» **What is needed**
Copy nothing but the text: reproduce each line of the listing exactly and leave the pictures out.
━━ Supplied data ━━
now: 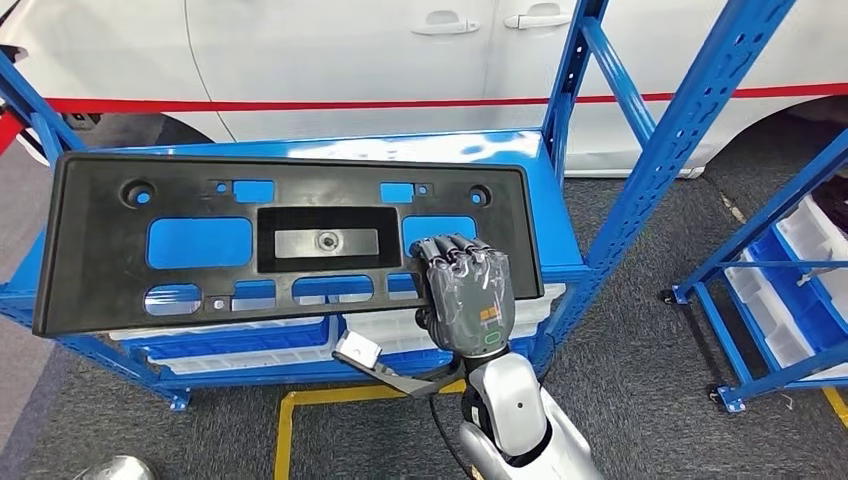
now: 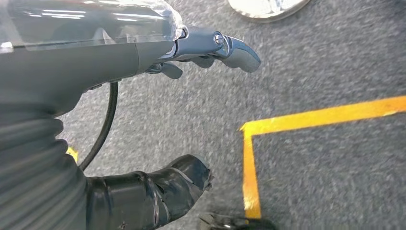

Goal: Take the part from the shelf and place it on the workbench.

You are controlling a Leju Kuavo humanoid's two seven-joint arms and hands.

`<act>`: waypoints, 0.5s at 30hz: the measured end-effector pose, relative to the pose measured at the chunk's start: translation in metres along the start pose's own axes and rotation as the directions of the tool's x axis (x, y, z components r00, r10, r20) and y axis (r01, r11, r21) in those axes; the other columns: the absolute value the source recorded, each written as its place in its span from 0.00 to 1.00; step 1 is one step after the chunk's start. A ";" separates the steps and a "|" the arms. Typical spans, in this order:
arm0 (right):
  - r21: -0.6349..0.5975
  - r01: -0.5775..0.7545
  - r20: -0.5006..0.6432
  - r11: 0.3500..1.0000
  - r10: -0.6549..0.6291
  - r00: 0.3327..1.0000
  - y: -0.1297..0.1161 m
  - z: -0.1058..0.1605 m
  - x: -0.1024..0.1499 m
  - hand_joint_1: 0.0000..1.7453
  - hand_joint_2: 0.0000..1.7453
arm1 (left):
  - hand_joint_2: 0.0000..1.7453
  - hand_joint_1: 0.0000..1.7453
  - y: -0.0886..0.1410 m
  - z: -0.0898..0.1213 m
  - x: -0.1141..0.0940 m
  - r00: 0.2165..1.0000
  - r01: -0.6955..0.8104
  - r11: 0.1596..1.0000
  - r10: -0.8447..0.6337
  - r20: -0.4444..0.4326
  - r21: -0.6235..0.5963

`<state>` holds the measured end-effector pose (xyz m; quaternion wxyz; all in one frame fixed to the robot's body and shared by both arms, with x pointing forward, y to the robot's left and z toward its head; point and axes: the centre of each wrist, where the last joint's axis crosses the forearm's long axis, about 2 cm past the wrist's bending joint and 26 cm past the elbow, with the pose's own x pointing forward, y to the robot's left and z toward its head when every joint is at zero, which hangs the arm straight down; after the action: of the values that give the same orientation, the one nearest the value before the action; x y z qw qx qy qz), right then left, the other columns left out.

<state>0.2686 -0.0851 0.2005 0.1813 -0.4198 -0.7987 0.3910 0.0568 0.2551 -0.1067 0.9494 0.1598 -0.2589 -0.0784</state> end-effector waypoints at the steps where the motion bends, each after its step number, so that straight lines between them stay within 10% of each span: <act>1: 0.003 0.002 -0.001 1.000 -0.002 1.000 0.000 0.000 0.000 1.00 1.00 | 1.00 0.00 0.000 0.000 0.000 1.000 0.000 1.000 0.000 0.000 0.000; 15: 0.017 0.006 -0.005 1.000 -0.006 1.000 0.003 -0.003 -0.001 1.00 1.00 | 1.00 0.00 0.001 -0.001 0.002 1.000 0.000 1.000 0.000 0.004 0.001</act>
<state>0.2722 -0.0834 0.2004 0.1879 -0.4170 -0.7961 0.3962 0.0590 0.2554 -0.1064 0.9487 0.1603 -0.2608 -0.0786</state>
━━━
» **Result of the task**
now: 
now: 

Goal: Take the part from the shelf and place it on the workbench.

You are controlling a Leju Kuavo humanoid's two seven-joint arms and hands.

`<act>`: waypoints, 0.5s at 30hz: the measured end-effector pose, relative to the pose measured at the chunk's start: translation in metres along the start pose's own axes and rotation as the directions of the tool's x axis (x, y, z components r00, r10, r20) and y axis (r01, r11, r21) in those axes; the other columns: the absolute value the source recorded, each written as its place in its span from 0.00 to 1.00; step 1 is one step after the chunk's start. A ";" separates the steps and a "|" the arms. Typical spans, in this order:
arm0 (right):
  - r21: -0.6349..0.5975
  - r01: -0.5775..0.7545
  - r20: -0.5006..0.6432
  - r11: 0.3500..1.0000
  - r10: -0.6549..0.6291
  - r00: 0.3327..1.0000
  - y: -0.1297..0.1161 m
  - z: -0.1058..0.1605 m
  - x: -0.1024..0.1499 m
  - hand_joint_1: 0.0000..1.7453
  - hand_joint_2: 0.0000..1.7453
arm1 (left):
  - hand_joint_2: 0.0000..1.7453
  - hand_joint_1: 0.0000..1.7453
  - y: -0.0886..0.1410 m
  - z: -0.0898..0.1213 m
  - x: -0.1141..0.0940 m
  - r00: 0.2165..1.0000
  - r01: -0.6955..0.8104
  - r11: 0.1596..1.0000
  - r10: -0.8447..0.6337
  - r20: -0.4444..0.4326
  - r21: -0.6235..0.5963

`<state>` holds the measured end-effector pose (xyz m; quaternion wxyz; all in one frame fixed to the robot's body and shared by both arms, with x pointing forward, y to the robot's left and z toward its head; point and axes: the centre of each wrist, where the last joint's axis crosses the forearm's long axis, about 2 cm past the wrist's bending joint and 26 cm past the elbow, with the pose's own x pointing forward, y to the robot's left and z toward its head when every joint is at zero, which hangs the arm straight down; after the action: of the values that give the same orientation, the one nearest the value before the action; x y z qw qx qy qz), right then left, the other columns left out.

<state>0.2686 -0.0851 0.2005 0.1813 -0.4198 -0.7987 0.3910 0.0568 0.2551 -0.1067 0.9494 0.1598 -0.2589 -0.0784</state> end-effector waypoints at the steps where the motion bends, each after its step number, so that straight lines between them stay within 10% of each span: <act>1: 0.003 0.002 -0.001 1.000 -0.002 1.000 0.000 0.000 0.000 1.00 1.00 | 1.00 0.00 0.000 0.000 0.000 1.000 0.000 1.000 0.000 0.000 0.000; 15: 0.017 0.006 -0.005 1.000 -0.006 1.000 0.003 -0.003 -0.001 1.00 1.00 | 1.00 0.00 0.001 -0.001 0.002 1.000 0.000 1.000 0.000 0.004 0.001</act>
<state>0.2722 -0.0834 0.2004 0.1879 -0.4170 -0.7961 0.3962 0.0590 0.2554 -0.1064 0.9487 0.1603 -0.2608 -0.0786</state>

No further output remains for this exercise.